Recent genome-wide studies identified several genetic variants associated with blood lipid level alterations. Because affected lipid metabolism can confer risk to the development of ischaemic stroke, we studied three polymorphisms reportedly associated with triglyceride-level changes, rs17145738 and rs3812316 of the MLXIPL locus, and rs4846914 variant of GALNT2 gene in biobanked samples of patients with stroke.

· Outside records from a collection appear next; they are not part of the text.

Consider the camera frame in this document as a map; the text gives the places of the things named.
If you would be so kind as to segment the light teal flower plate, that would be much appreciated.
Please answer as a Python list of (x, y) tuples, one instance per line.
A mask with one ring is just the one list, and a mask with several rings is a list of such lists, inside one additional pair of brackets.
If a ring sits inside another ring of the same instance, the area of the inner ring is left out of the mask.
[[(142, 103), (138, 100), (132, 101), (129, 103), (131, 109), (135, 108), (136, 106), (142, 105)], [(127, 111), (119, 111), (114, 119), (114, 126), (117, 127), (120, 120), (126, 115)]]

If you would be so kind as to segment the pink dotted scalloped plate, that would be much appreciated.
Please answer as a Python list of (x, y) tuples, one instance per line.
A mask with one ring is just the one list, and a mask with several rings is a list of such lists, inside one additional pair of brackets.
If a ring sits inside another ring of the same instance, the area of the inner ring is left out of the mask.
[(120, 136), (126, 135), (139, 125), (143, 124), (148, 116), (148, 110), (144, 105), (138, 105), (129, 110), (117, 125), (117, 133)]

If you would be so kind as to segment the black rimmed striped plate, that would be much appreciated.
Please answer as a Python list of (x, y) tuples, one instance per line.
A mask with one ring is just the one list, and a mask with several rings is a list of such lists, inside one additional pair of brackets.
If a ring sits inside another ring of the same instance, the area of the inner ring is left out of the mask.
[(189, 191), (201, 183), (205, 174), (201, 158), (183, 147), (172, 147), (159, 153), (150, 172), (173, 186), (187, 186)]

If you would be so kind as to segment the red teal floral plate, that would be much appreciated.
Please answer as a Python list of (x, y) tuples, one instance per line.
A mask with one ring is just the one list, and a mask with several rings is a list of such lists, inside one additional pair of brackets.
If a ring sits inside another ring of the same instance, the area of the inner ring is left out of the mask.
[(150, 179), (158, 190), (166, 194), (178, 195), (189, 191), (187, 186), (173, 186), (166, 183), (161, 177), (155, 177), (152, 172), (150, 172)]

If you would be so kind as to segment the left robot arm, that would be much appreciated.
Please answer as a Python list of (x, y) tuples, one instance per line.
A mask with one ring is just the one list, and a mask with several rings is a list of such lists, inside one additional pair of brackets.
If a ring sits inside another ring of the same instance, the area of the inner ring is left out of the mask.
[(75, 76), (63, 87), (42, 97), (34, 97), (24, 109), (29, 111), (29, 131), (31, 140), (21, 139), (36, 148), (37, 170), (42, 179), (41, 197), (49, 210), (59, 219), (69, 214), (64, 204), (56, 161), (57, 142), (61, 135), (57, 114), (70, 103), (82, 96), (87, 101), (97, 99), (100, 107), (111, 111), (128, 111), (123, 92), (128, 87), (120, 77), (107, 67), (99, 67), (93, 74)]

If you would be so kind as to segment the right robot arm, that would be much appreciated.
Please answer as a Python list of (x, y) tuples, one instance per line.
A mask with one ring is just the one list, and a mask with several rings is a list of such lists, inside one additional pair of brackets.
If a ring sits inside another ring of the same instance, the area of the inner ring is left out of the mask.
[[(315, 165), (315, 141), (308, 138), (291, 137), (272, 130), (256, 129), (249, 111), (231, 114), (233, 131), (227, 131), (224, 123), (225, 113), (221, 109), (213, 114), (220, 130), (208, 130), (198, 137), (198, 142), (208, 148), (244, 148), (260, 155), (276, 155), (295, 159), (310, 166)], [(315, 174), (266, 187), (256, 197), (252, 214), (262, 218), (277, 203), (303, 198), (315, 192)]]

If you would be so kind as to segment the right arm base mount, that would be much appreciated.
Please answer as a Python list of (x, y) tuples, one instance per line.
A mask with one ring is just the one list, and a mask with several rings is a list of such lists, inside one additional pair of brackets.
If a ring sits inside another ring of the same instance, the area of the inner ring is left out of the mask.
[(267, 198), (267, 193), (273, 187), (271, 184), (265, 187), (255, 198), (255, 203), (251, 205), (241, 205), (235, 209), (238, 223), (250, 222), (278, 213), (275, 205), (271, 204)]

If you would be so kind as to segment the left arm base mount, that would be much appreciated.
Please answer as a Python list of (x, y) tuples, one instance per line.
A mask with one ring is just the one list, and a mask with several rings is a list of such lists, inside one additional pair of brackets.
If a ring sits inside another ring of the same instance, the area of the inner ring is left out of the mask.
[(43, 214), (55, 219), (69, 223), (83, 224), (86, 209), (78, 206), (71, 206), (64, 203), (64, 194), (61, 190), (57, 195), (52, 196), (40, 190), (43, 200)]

This pool of samples was previously investigated for haplotype tagging minor alleles of apolipoprotein A5 gene (T-1131C, T1259C, IVS3+G476A and C56G), and an association was found between the minor allele carriage and the triglyceride levels, and also these variants were found to confer risk to the development of stroke.

METHODS

Here, a total of 467 patients with stroke, stratified as large vessel, small vessel and mixed stroke groups, and 156 control subjects were genotyped using PCR-RFLP methods.

RESULTS

In the current study, we could not verify association of the variants analyzed either with triglyceride and total cholesterol levels or with the risk of ischaemic stroke susceptibility.

CONCLUSIONS

The data presented here revealed differentiated risk nature of the triglyceride level modifying natural gene variants.